Your goal — Exactly the lines below, starting with the one containing "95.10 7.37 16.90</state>" and going on through the one containing "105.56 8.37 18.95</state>", must be reproduced, both ends included, and no pictures with them.

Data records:
=== Section Start ===

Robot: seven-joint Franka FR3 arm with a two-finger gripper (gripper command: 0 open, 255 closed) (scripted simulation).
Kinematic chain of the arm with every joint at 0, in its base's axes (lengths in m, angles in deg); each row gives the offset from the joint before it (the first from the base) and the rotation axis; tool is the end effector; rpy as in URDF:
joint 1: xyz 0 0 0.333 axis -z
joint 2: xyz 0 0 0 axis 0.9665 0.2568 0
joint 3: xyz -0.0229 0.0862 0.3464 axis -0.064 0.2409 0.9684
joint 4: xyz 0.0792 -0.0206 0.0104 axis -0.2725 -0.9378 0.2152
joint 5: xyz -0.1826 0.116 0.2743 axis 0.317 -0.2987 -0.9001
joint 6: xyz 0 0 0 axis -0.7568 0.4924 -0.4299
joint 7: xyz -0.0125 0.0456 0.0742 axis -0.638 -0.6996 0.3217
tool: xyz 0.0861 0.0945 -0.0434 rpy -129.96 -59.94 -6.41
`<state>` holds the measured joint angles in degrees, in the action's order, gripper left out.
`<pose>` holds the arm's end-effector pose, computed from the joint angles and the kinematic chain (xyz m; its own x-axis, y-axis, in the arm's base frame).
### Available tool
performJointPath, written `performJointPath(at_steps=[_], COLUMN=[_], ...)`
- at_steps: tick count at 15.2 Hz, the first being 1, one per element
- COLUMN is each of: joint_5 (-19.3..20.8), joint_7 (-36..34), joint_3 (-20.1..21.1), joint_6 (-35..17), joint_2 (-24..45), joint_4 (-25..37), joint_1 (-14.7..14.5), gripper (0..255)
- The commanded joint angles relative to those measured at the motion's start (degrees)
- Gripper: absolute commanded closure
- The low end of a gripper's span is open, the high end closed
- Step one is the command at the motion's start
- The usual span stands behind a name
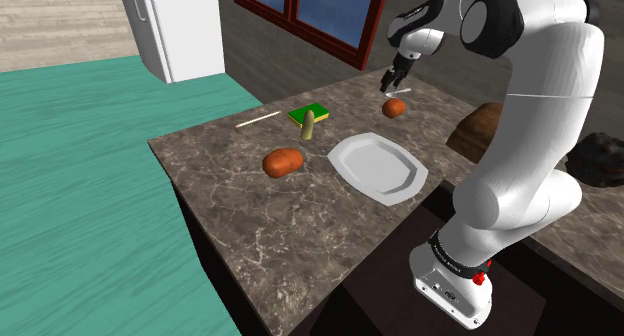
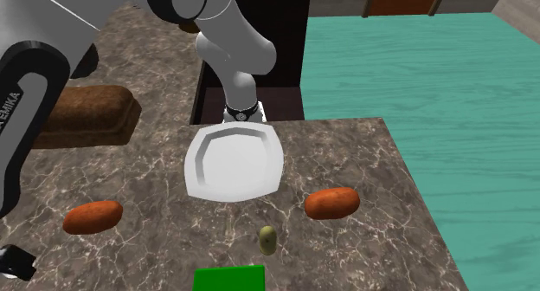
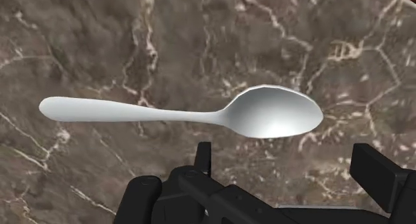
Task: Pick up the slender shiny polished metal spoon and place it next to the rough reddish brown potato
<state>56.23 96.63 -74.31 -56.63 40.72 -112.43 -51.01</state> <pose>0.5395 -0.3892 0.3845 0.9877 0.0189 0.1550 0.0135 -0.9993 0.0361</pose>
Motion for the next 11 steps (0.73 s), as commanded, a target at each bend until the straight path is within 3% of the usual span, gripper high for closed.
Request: performJointPath(at_steps=[1,3,11], joint_5=[0.63,1.36,1.36], joint_7=[-0.37,-0.80,-0.81], joint_3=[-0.37,-0.76,-0.75], joint_6=[2.11,4.59,4.58], joint_2=[-1.71,-3.63,-3.63], joint_4=[0.46,1.09,1.08], joint_1=[-0.14,-0.30,-0.30], gripper=[0,0,0])
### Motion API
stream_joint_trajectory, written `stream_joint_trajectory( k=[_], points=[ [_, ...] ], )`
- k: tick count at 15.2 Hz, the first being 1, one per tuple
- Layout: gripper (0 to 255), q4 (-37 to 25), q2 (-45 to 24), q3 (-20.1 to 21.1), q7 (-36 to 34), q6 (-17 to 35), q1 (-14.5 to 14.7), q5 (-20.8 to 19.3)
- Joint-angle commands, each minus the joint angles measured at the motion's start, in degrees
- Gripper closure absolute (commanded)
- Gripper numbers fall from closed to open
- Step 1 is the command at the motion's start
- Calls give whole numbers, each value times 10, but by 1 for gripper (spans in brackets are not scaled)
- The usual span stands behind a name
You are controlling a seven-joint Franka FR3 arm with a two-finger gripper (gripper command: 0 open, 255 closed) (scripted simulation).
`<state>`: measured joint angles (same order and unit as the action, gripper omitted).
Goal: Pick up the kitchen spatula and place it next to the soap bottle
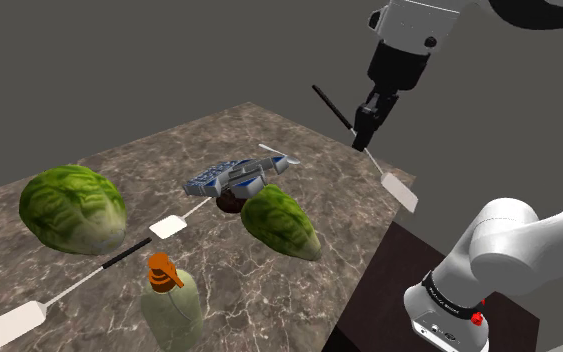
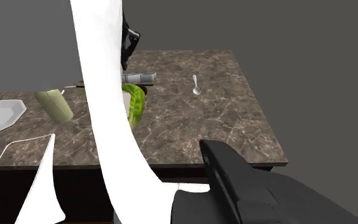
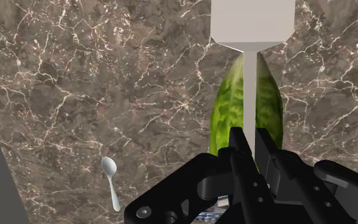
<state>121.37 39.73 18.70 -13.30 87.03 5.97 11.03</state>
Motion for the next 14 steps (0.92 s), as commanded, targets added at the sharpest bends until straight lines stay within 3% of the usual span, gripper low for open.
stream_joint_trajectory(
  k=[1, 12, 14],
  points=[
    [255, -11, -11, 31, -34, 5, 5, 14],
    [255, -121, -102, 190, -200, 16, 6, 45],
    [255, -119, -106, 201, -209, 24, 6, 46]
  ],
)
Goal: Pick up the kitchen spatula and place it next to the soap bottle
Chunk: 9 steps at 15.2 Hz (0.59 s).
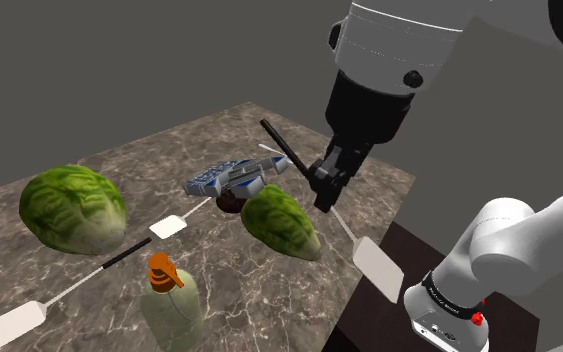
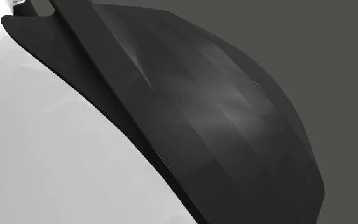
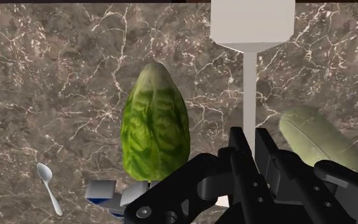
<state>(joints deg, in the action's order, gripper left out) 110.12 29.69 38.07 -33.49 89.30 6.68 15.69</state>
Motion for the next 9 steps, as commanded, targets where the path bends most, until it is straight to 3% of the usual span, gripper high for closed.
stream_joint_trajectory(
  k=[1, 9],
  points=[
    [255, 4, -3, 7, -6, 8, 0, 1],
    [255, 76, 13, 15, 0, 66, 8, 14]
  ],
)
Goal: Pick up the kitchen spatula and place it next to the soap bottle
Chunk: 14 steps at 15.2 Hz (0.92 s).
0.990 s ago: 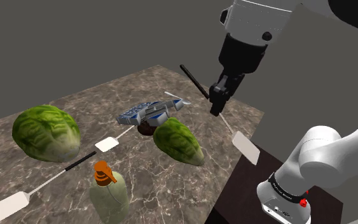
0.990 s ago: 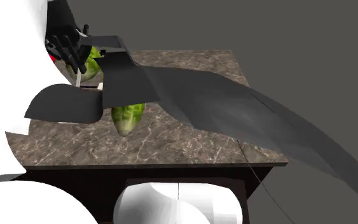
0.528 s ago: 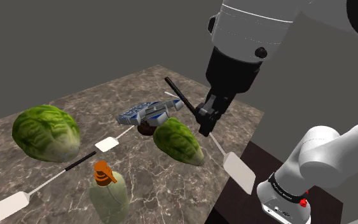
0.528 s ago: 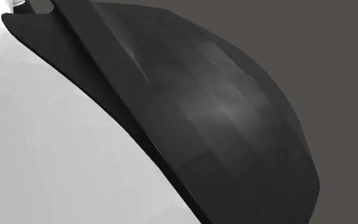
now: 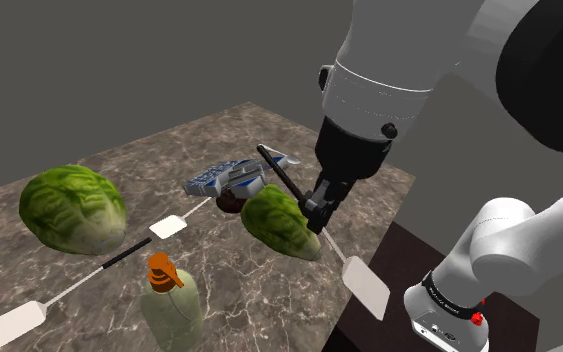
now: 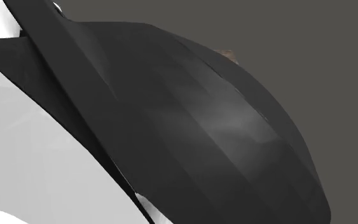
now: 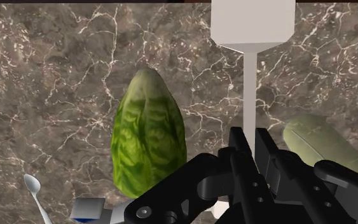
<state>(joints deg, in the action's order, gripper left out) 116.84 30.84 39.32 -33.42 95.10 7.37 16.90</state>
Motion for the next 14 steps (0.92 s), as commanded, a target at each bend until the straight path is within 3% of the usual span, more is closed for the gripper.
stream_joint_trajectory(
  k=[1, 14],
  points=[
    [255, 17, 3, 3, 0, 15, 2, 3],
    [255, 117, 8, 27, 5, 112, 10, 21]
  ],
)
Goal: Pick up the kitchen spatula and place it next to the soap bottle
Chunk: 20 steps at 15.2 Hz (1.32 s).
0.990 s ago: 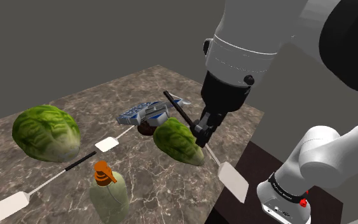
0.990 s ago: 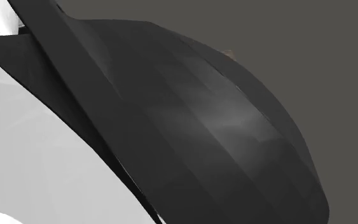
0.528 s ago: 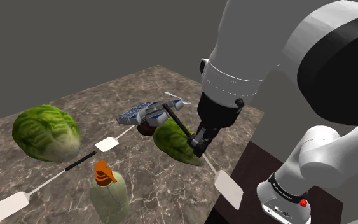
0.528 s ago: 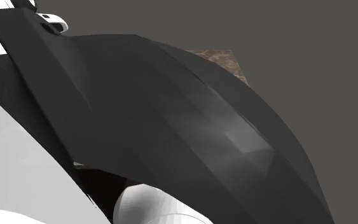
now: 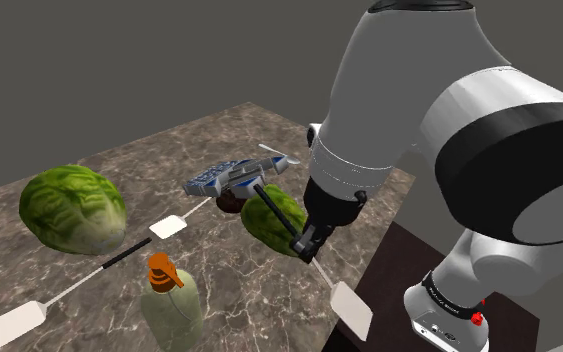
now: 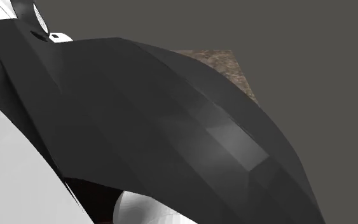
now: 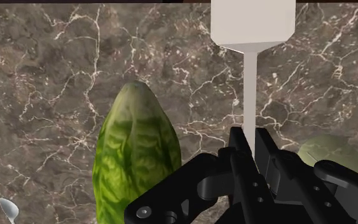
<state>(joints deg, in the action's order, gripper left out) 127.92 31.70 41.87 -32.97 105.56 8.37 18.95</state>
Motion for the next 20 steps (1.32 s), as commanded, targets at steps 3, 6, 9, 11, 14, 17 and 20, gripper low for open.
stream_joint_trajectory(
  k=[3, 6, 9, 11, 14, 17, 20],
  points=[
    [255, 26, -3, 9, 1, 30, 1, 4],
    [255, 46, -7, 17, 0, 54, 1, 8],
    [255, 64, -12, 26, 0, 78, 1, 11],
    [255, 76, -17, 32, -1, 94, 0, 13],
    [255, 93, -24, 42, -2, 119, -1, 15],
    [255, 109, -34, 53, -4, 144, -3, 16],
    [255, 124, -45, 65, -7, 170, -6, 17]
  ],
)
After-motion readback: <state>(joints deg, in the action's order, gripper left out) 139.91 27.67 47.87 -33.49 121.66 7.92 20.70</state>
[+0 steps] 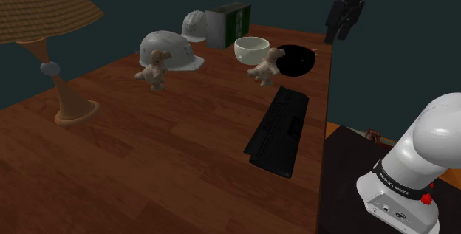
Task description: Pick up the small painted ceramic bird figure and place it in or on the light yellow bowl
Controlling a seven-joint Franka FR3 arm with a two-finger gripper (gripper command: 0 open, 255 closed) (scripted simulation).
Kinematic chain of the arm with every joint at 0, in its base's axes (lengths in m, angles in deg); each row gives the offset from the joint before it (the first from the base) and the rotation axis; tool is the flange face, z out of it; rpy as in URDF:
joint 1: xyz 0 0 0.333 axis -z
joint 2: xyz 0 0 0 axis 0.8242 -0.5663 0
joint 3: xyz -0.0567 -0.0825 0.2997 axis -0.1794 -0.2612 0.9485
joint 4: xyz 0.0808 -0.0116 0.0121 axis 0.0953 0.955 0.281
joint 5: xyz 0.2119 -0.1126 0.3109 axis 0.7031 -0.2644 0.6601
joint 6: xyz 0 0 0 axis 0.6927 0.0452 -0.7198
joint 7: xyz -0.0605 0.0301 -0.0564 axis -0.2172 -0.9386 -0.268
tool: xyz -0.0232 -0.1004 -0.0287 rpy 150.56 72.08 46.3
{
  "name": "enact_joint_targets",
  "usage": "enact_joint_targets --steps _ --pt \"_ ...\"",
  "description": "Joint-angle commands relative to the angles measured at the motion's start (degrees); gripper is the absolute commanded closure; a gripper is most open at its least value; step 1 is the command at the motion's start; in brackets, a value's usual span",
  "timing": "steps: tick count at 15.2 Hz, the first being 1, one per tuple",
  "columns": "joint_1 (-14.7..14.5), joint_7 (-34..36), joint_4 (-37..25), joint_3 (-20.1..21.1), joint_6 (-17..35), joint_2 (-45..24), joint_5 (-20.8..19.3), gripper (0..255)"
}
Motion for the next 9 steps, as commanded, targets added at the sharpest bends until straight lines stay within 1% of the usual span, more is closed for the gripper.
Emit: enact_joint_targets --steps 1,5,9 --pt "0.0 0.0 0.0 0.0 0.0 0.0 0.0 0" --pt "1.28 6.68 2.51 4.89 8.46 -4.03 -0.37 0" --pt "2.94 13.82 3.36 9.6 16.48 -9.7 -1.85 0"
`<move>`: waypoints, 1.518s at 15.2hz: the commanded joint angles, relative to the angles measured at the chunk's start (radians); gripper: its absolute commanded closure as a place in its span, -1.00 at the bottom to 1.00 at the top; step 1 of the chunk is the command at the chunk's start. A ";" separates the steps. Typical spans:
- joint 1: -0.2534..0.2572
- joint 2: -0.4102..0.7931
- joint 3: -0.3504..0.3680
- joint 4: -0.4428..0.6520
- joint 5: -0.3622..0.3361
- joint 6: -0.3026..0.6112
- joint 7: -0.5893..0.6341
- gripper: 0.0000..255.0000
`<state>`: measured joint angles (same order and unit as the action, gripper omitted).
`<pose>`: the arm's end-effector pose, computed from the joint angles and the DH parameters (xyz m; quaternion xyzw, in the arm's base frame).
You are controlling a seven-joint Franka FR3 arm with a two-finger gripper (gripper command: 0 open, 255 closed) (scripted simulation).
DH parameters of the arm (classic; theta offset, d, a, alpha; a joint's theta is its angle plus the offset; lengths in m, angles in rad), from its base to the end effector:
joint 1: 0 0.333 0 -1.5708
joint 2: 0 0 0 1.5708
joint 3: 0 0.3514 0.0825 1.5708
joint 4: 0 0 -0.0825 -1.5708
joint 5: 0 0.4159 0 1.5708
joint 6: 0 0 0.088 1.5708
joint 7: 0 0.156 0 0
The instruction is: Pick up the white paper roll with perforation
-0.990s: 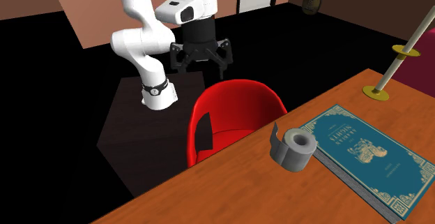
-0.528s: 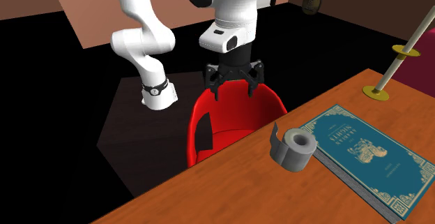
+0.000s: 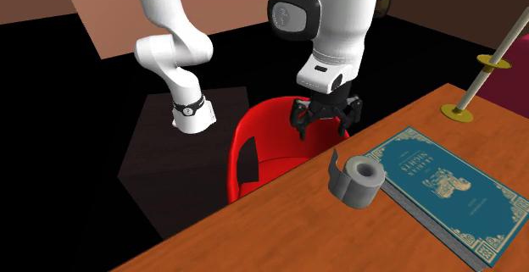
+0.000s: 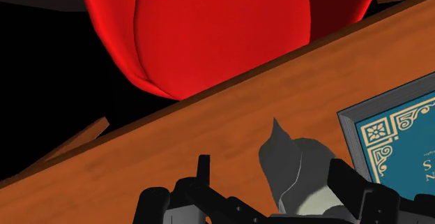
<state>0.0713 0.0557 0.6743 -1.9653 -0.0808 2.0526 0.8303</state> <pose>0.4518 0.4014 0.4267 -0.9993 0.0252 -0.0290 0.0024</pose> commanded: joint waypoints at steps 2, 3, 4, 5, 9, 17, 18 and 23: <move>0.049 0.148 0.013 0.099 -0.111 0.003 0.107 -1.00; 0.060 0.166 0.009 0.113 -0.123 0.001 0.119 -1.00; 0.062 0.171 0.007 0.105 -0.127 0.013 0.122 -1.00; 0.064 0.176 0.005 0.097 -0.132 0.025 0.125 -1.00; 0.069 0.199 -0.002 0.068 -0.152 0.071 0.140 -1.00; 0.070 0.207 -0.005 0.057 -0.160 0.088 0.145 1.00; 0.070 0.207 -0.005 0.057 -0.160 0.088 0.145 1.00; 0.070 0.202 -0.003 0.064 -0.156 0.078 0.142 1.00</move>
<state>0.1413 0.2599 0.6701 -1.9062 -0.2387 2.1364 0.9742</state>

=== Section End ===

Solution to this exercise —
<state>(joints deg, in the action's order, gripper left out) 116.84 30.84 39.32 -33.42 95.10 7.37 16.90</state>
Motion for the next 14 steps (0.92 s), as commanded, a target at each bend until the straight path is within 3% of the usual span, more is closed for the gripper.
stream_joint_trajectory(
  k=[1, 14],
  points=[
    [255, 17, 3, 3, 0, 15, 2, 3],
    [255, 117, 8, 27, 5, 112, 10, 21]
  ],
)
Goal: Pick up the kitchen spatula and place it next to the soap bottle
Chunk: 20 steps at 15.2 Hz (1.32 s).
0.990 s ago: 
0.990 s ago: 
0.528 s ago: 
0.528 s ago: 
now: 
now: 
now: 
<state>(joints deg, in the action's order, gripper left out) 127.92 31.70 41.87 -32.97 105.56 8.37 18.95</state>

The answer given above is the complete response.